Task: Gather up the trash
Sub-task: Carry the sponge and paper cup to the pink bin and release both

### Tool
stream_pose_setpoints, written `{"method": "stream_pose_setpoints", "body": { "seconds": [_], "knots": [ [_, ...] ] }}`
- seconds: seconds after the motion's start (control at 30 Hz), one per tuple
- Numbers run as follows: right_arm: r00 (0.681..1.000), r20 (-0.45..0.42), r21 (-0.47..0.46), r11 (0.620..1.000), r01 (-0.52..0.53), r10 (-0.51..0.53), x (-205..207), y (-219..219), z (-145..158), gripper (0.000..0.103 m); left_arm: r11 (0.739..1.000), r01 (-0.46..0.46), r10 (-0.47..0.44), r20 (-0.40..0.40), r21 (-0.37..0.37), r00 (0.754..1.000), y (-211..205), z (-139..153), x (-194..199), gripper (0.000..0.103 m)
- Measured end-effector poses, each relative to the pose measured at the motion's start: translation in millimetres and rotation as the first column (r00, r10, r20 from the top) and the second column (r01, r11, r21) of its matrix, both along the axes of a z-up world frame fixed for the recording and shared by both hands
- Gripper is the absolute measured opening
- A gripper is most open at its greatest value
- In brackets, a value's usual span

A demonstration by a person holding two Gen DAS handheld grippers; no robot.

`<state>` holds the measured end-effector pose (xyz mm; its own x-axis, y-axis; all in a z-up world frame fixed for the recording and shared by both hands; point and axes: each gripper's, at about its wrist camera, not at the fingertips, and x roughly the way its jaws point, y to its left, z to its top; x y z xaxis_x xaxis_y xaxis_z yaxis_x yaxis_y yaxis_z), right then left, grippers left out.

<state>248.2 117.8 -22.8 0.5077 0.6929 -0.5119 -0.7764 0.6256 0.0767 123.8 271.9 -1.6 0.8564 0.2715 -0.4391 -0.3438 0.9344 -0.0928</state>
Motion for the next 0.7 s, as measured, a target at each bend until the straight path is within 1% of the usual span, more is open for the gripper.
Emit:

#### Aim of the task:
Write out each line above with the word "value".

#### Your response:
- A gripper is most open at its greatest value
- In brackets, a value's usual span

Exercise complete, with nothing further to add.